In [None]:
!./build_and_push.sh yolov5

## Testing your algorithm on your local machine

When you're packaging your first algorithm to use with Amazon SageMaker, you probably want to test it yourself to make sure it's working correctly. We use the [SageMaker Python SDK](https://github.com/aws/sagemaker-python-sdk) to test both locally and on SageMaker. For more examples with the SageMaker Python SDK, see [Amazon SageMaker Examples](https://github.com/awslabs/amazon-sagemaker-examples/tree/master/sagemaker-python-sdk). In order to test our algorithm, we need our dataset.

# Part 1: Packaging and Uploading your Algorithm for use with Amazon SageMaker

### An overview of Docker

If you're familiar with Docker already, you can skip ahead to the next section.

For many data scientists, Docker containers are a new technology. But they are not difficult and can significantly simply the deployment of your software packages. 

Docker provides a simple way to package arbitrary code into an _image_ that is totally self-contained. Once you have an image, you can use Docker to run a _container_ based on that image. Running a container is just like running a program on the machine except that the container creates a fully self-contained environment for the program to run. Containers are isolated from each other and from the host environment, so the way your program is set up is the way it runs, no matter where you run it.

Docker is more powerful than environment managers like `conda` or `virtualenv` because (a) it is completely language independent and (b) it comprises your whole operating environment, including startup commands, and environment variable.

A Docker container is like a virtual machine, but it is much lighter weight. For example, a program running in a container can start in less than a second and many containers can run simultaneously on the same physical or virtual machine instance.

Docker uses a simple file called a `Dockerfile` to specify how the image is assembled. An example is provided below. You can build your Docker images based on Docker images built by yourself or by others, which can simplify things quite a bit.

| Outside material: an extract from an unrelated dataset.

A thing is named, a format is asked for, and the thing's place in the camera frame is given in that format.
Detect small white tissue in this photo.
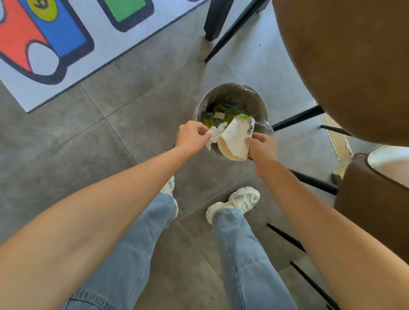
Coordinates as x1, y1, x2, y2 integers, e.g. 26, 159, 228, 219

Docker has become very popular in programming and `devops` communities due to its flexibility and its well-defined specification of how code can be run in its containers. It is the underpinning of many services built in the past few years, such as [Amazon ECS].

Amazon SageMaker uses Docker to allow users to train and deploy arbitrary algorithms.

In Amazon SageMaker, Docker containers are invoked in a one way for training and another, slightly different, way for hosting. The following sections outline how to build containers for the SageMaker environment.

Some helpful links:

* [Docker home page](http://www.docker.com)
* [Getting started with Docker](https://docs.docker.com/get-started/)
* [`Dockerfile` reference](https://docs.docker.com/engine/reference/builder/)
* [`docker run` reference](https://docs.docker.com/engine/reference/run/)

[Amazon ECS]: https://aws.amazon.com/ecs/

### How Amazon SageMaker runs your Docker container

Because you can run the same image in training or hosting, Amazon SageMaker runs your container with the argument `train` or `serve`. How your container processes this argument depends on the container.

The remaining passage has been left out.